▶ _Your assignment_: In the entries below, find the line containing "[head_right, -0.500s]" and the line containing "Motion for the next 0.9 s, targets". Copy those two lines and everything between them exactly, without the pictures.

BEGIN The input

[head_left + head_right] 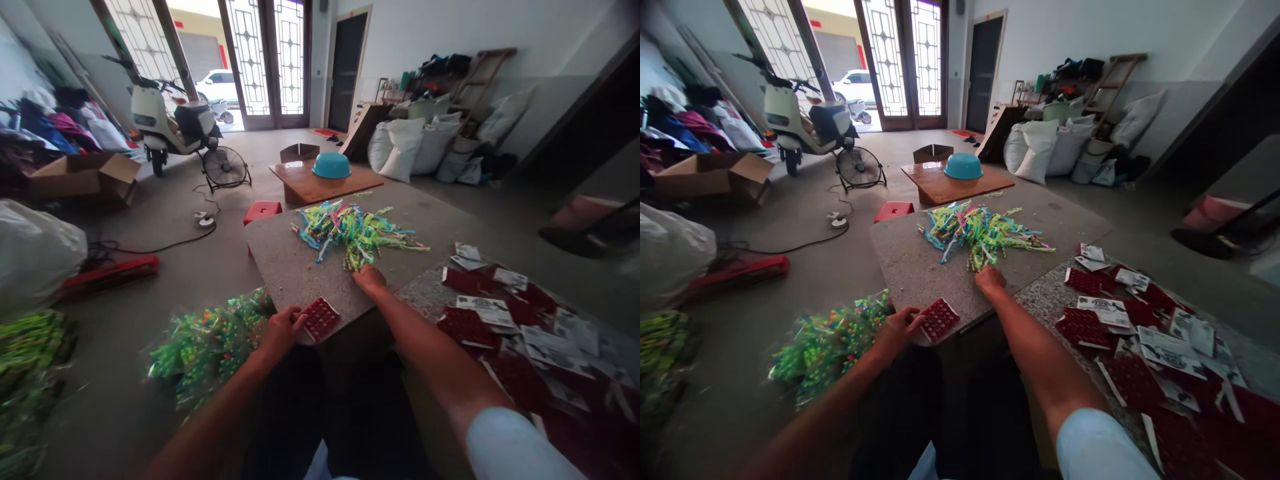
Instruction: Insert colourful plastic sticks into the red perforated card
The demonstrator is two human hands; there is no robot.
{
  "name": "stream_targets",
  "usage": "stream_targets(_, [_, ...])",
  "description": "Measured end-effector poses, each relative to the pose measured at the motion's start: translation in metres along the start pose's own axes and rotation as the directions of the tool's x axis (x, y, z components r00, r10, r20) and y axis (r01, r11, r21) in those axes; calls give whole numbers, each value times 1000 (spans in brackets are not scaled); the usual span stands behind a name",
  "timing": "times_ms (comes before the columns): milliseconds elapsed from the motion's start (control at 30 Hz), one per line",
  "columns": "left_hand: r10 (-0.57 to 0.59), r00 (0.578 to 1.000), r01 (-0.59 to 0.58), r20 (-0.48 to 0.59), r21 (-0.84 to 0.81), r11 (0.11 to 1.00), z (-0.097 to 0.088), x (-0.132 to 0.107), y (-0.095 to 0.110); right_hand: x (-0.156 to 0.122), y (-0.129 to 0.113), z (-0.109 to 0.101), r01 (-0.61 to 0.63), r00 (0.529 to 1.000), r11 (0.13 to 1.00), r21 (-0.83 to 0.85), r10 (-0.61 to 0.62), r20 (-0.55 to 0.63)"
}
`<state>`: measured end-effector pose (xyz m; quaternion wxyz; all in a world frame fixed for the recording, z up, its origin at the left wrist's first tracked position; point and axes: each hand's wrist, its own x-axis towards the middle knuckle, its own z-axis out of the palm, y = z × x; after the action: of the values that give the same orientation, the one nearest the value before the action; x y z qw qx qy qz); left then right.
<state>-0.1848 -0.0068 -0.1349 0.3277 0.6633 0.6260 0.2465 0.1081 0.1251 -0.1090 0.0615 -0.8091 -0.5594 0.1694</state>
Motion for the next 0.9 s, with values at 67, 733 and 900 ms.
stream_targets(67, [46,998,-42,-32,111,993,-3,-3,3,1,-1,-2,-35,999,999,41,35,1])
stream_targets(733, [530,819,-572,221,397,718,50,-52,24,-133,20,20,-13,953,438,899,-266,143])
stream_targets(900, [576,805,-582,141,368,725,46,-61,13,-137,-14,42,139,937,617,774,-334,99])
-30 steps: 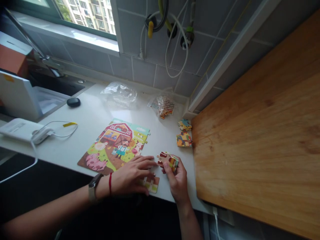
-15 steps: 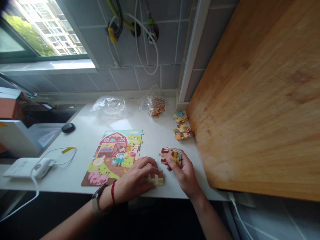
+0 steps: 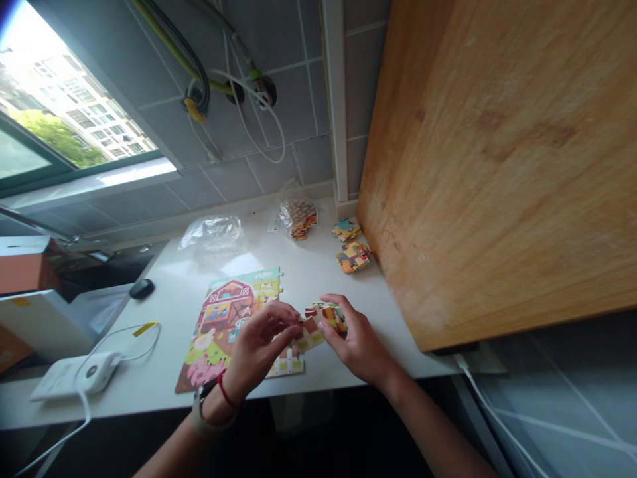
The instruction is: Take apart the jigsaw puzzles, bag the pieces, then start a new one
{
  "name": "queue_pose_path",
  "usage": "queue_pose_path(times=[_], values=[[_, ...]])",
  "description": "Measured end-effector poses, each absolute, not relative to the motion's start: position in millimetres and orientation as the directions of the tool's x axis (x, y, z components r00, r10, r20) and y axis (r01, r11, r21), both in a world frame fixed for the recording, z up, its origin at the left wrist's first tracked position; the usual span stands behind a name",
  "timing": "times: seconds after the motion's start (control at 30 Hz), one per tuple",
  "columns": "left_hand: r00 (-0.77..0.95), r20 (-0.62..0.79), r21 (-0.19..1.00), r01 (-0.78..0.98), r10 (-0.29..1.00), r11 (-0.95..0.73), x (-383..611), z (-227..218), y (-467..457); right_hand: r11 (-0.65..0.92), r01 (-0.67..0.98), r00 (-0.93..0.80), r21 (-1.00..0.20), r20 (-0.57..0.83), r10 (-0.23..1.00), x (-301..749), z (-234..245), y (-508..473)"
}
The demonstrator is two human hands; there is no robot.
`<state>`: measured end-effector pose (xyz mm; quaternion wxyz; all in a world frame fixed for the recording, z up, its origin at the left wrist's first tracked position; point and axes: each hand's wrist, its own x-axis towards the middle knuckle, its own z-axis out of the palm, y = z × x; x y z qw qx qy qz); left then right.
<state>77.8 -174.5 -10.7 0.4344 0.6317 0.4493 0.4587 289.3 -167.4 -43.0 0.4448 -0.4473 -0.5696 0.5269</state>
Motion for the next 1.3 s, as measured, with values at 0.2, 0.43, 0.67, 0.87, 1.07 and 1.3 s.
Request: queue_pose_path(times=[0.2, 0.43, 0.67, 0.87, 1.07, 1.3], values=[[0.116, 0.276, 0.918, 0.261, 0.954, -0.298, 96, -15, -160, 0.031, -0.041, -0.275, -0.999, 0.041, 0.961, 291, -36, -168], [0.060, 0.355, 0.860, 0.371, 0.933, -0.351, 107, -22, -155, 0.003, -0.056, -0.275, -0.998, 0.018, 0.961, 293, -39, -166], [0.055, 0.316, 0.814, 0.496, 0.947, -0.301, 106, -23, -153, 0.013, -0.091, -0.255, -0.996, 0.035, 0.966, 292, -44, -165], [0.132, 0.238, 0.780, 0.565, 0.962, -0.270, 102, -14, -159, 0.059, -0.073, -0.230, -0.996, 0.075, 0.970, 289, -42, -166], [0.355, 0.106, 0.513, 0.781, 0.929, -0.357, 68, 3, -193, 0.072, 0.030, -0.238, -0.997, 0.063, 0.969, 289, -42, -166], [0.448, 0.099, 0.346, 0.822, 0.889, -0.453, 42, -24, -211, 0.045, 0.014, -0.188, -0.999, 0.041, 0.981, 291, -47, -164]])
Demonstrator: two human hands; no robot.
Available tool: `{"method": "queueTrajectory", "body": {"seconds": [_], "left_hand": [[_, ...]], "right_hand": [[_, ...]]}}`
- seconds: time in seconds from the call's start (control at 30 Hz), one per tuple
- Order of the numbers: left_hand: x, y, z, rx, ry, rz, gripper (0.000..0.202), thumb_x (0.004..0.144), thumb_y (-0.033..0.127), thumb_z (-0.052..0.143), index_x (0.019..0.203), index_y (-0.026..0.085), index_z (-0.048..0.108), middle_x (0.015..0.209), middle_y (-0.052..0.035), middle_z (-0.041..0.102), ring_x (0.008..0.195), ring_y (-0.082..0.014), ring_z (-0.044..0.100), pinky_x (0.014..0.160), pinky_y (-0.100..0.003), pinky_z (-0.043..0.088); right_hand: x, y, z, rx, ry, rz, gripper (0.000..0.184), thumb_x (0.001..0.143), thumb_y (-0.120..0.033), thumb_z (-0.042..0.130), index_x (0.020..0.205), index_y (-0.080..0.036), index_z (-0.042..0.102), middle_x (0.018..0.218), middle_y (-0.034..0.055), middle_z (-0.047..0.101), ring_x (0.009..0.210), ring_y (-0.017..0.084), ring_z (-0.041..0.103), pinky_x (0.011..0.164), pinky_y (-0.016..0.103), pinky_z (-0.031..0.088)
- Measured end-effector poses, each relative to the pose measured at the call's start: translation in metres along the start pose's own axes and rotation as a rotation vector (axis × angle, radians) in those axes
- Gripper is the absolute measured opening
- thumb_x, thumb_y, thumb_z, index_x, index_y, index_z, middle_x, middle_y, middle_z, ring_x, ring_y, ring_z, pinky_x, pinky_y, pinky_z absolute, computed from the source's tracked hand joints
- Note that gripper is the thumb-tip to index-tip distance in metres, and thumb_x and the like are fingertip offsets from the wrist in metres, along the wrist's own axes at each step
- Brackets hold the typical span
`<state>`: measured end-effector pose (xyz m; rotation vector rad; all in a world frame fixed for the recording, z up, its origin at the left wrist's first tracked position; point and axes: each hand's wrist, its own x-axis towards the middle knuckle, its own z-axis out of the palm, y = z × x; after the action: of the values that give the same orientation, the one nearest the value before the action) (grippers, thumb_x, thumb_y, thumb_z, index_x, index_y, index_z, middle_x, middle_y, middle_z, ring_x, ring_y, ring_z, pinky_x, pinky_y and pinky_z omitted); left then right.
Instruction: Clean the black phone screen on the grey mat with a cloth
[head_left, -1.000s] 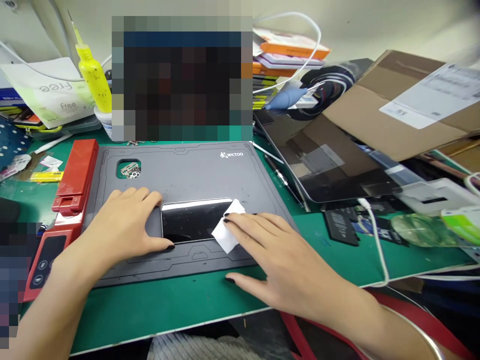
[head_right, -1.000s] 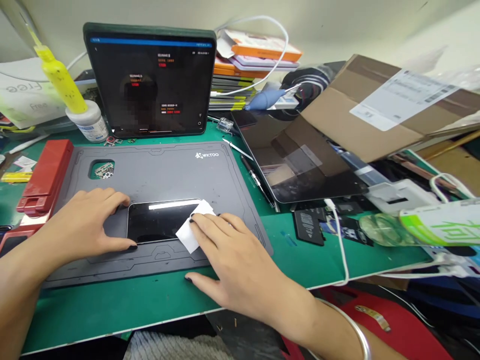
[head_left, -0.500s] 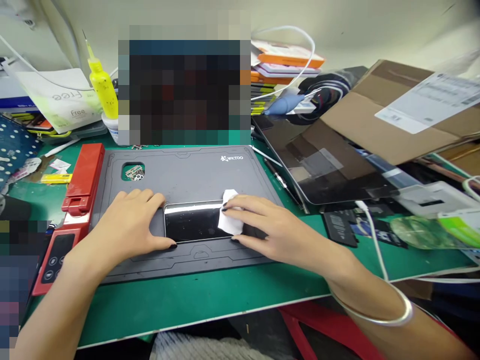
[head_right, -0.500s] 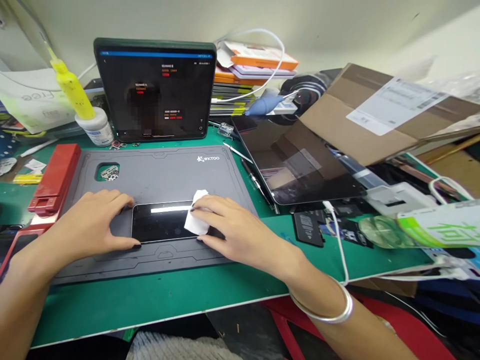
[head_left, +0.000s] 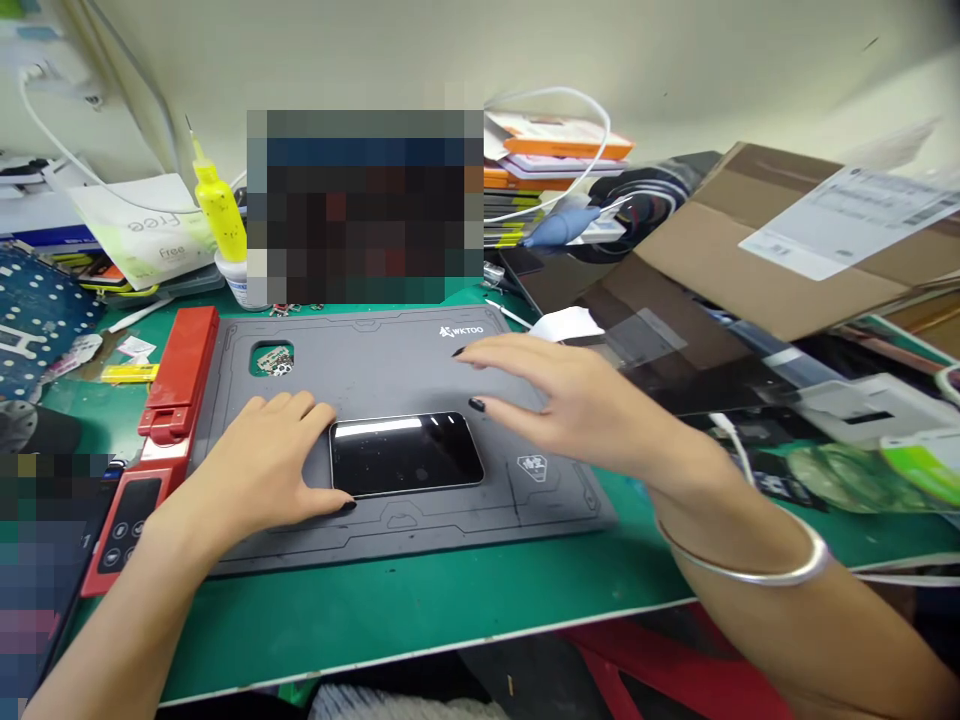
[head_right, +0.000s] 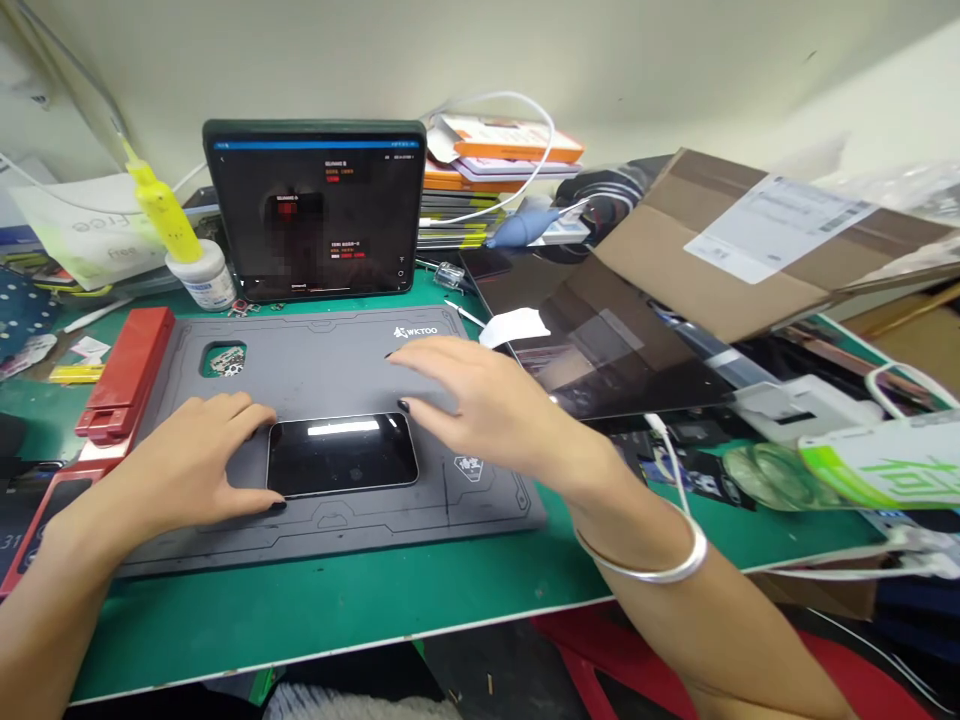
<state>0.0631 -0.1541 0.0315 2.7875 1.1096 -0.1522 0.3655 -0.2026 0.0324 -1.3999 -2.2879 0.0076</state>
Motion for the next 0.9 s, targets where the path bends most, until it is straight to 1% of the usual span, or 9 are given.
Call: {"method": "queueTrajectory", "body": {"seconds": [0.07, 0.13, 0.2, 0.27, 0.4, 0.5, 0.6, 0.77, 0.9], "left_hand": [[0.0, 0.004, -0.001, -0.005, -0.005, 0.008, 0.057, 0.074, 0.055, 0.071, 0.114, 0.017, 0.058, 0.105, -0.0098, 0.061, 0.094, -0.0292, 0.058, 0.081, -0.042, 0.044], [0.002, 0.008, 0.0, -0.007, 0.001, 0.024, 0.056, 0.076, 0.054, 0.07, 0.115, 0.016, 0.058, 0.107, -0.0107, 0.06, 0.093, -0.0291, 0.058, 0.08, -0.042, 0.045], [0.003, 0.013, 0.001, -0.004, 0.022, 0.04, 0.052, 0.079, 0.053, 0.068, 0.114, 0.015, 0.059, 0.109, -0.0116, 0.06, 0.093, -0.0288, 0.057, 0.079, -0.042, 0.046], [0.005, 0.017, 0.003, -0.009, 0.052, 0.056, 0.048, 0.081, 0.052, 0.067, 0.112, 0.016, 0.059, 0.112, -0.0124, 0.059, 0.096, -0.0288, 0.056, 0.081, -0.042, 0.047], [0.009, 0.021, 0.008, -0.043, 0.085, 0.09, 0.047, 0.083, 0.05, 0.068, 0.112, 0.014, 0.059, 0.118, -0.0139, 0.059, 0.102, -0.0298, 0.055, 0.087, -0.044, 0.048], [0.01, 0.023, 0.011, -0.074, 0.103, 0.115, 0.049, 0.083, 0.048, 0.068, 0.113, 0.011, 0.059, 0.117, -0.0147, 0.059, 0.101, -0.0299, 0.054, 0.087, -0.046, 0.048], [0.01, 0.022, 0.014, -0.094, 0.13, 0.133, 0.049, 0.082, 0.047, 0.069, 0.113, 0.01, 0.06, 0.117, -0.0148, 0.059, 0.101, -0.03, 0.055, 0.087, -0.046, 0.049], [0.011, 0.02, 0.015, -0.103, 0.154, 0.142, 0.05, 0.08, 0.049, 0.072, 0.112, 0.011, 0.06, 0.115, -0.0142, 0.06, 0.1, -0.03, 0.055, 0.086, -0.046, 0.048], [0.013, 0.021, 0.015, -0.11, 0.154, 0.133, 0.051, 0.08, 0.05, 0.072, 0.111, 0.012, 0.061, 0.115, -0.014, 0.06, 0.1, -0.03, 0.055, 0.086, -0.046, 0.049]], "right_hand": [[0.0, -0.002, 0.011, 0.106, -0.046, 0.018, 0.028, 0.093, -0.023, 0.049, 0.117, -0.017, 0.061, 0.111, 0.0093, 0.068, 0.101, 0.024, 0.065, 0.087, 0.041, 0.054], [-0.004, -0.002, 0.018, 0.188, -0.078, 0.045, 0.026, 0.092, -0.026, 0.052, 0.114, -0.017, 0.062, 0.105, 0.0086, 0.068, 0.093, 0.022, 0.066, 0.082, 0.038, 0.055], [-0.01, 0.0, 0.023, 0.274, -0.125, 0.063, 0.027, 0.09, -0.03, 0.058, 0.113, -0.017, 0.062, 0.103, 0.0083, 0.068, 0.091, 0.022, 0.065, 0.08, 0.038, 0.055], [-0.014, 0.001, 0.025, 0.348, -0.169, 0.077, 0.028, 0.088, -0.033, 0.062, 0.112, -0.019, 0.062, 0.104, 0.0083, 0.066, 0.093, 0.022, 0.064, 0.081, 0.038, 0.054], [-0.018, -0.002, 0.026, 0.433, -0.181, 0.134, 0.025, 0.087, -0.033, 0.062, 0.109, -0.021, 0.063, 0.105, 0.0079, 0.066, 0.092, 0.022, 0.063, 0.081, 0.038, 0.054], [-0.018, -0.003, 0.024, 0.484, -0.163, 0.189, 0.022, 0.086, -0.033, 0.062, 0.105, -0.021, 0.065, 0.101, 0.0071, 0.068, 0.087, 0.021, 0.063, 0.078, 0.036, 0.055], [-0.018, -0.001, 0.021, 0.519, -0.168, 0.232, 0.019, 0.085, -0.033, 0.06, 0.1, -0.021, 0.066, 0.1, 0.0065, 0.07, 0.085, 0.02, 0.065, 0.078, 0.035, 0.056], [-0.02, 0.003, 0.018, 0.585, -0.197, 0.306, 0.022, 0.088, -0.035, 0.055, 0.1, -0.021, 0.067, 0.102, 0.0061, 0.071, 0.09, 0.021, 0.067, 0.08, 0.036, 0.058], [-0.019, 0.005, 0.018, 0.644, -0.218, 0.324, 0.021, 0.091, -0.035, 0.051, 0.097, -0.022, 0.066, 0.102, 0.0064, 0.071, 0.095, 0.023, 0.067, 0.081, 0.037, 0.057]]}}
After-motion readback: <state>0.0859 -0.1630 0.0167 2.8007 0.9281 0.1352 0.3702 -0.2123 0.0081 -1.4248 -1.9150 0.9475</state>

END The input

▶ _Result for this task_:
[head_right, -0.500s] 
[head_left, +0.000s] 
[head_right, +0.000s] 
<state>0.0631 -0.1541 0.0315 2.7875 1.1096 -0.1522 0.3655 -0.2026 0.0324 -1.3999 -2.2879 0.0076</state>
Motion for the next 0.9 s, targets where the path bends most, until it is straight to 1% of the usual span, or 9 are given.

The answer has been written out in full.